Marcos 4:9

"Y Él decía: El que tiene oídos para oír, que oiga."

Introducción
Este breve dicho de Jesús —"El que tiene oídos para oír, que oiga" (Marcos 4:9)— aparece inmediatamente después de la parábola del sembrador en el Evangelio de Marcos. Es una llamada sucinta y solemne que cierra una enseñanza parabólica: invita a una escucha activa y transformadora, no meramente a un oído físico que percibe sonidos.

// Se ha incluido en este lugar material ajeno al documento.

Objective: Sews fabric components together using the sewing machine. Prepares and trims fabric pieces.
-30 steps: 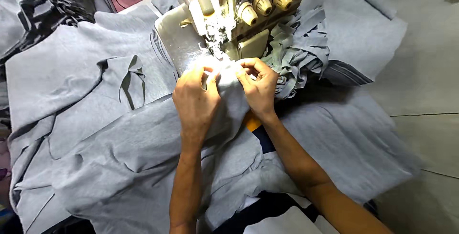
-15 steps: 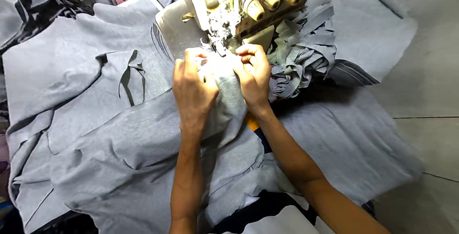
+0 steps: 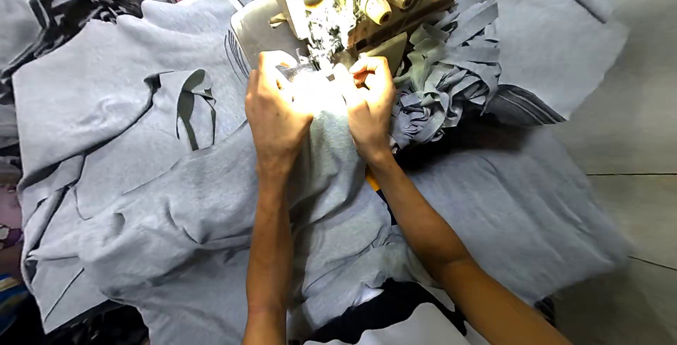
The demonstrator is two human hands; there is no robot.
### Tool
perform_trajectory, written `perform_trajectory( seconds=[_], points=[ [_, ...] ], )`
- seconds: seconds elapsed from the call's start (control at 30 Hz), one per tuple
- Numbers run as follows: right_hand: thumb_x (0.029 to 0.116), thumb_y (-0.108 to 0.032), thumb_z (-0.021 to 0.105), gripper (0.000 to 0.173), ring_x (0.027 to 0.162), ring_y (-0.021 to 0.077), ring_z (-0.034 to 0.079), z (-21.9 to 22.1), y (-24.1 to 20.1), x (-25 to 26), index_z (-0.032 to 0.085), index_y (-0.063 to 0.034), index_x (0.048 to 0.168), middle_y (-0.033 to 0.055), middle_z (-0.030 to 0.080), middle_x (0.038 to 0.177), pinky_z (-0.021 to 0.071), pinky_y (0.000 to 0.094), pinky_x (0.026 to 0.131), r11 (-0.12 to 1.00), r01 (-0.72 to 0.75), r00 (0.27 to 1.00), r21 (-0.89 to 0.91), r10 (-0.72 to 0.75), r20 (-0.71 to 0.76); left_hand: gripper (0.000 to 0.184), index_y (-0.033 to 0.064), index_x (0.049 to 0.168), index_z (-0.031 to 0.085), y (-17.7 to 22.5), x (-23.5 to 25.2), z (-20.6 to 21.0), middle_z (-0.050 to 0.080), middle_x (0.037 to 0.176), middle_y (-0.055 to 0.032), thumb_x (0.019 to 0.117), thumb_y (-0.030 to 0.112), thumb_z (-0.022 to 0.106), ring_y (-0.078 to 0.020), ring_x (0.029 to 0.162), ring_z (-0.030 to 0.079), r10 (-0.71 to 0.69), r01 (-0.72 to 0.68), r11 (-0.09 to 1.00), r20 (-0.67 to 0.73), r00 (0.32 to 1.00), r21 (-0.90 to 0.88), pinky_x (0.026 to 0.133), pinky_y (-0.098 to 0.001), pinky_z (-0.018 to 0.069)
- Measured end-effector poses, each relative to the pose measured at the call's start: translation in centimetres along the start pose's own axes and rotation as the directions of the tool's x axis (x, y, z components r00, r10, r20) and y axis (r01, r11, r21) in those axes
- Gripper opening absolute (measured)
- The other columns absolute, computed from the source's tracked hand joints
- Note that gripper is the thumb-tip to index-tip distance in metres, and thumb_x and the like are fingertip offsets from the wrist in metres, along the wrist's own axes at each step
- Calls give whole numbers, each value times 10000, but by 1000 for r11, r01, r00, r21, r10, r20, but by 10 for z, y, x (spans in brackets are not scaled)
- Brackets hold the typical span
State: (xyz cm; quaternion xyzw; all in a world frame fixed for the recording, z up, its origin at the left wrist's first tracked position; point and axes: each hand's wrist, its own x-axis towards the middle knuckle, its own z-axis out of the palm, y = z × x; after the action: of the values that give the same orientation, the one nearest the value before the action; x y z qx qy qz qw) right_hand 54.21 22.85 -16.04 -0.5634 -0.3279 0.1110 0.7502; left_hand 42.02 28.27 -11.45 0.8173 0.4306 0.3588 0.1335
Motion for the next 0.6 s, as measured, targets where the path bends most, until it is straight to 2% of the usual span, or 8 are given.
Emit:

Contexto histórico-cultural y autoría
El Evangelio según Marcos se atribuye tradicionalmente a Juan Marcos, un colaborador de Pedro y Pablo, y la mayoría de estudiosos lo sitúan entre los años 60–75 d. C., probablemente dirigido a comunidades cristianas de origen gentil en el mundo romano. Marcos escribe en griego koiné y conserva rasgos arameos en la narración por su cercanía oral a las tradiciones de Pedro. El texto griego de la frase es ὁ ἔχων ὦτα ἀκουέτω, literalmente «el que tiene oídos, que oiga». En las tradiciones semíticas la palabra «oír» (hebreo/araméo שמע, shema) con frecuencia conlleva la idea de obedecer o responder; así, el mandato de oír no es sólo sensorial sino moral y existencial. Este tipo de exhortación se encuentra también en otros evangelios sinópticos y tiene resonancias con la dinámica profética del Antiguo Testamento (por ejemplo, la tensión entre oír y entender en Isaías), donde Dios llama a un pueblo que a veces escucha sin cambiar el corazón.

Personajes y lugares
- Jesús: el hablante, que enseña mediante parábolas y exhortaciones directas.
- Oyentes: la multitud y los discípulos presentes en la orilla; Marcos sitúa la escena junto al Mar de Galilea cuando introduce la parábola del sembrador, lo que ayuda a imaginar el contexto público y acústico de la enseñanza.

Explicación y significado del texto
La fórmula es un llamado a la receptividad responsable. Lingüísticamente, el verbo griego ἀκούω (oír) y la raíz semítica שמע abarcan tanto la percepción auditiva como la obediencia intelectual y moral. En el contexto inmediato de la parábola del sembrador, Jesús no sólo describe distintos destinos de la palabra, sino que distingue entre escuchar superficialmente y recibir la palabra que da fruto. La exhortación "que oiga" funciona como una invitación a pasar de la curiosidad a la transformación: comprender la parábola implica permitir que su verdad haga una diferencia en la vida.

También hay un aspecto didáctico y pastoral: Jesús utiliza parábolas para revelar y, a la vez, exigir una respuesta. Para quienes «tienen oídos», las parábolas son claves que despiertan la conciencia; para los inertes, las mismas palabras permanecen cerradas. Por eso la frase apunta tanto a la atención interior como a la respuesta práctica: oír que conduce a fe, arrepentimiento y fruto. En la tradición cristiana esta sentencia se ha leído como un llamado permanente —no sólo para los oyentes originales— a no contentarse con una recepción pasiva del mensaje evangélico.

Devocional
Jesús nos invita hoy a escuchar con el corazón: que «oír» sea examen, oración y apertura a la acción del Espíritu. Pregúntate en silencio qué parte de la parábola te interpela: ¿hay tierra dura, pedregosa, llena de espinas o buena tierra en mi vida? La verdadera escucha exige humildad para reconocer lo que impide que la palabra dé fruto.

Cultiva prácticas que afiancen la escucha transformadora: lectura orante de la Escritura, silencio en la presencia de Dios y disposición a cambiar conductas. Cuando respondemos con obediencia, la palabra sembrada en nosotros puede crecer y producir fruto abundante para la gloria de Dios y el bien de los demás.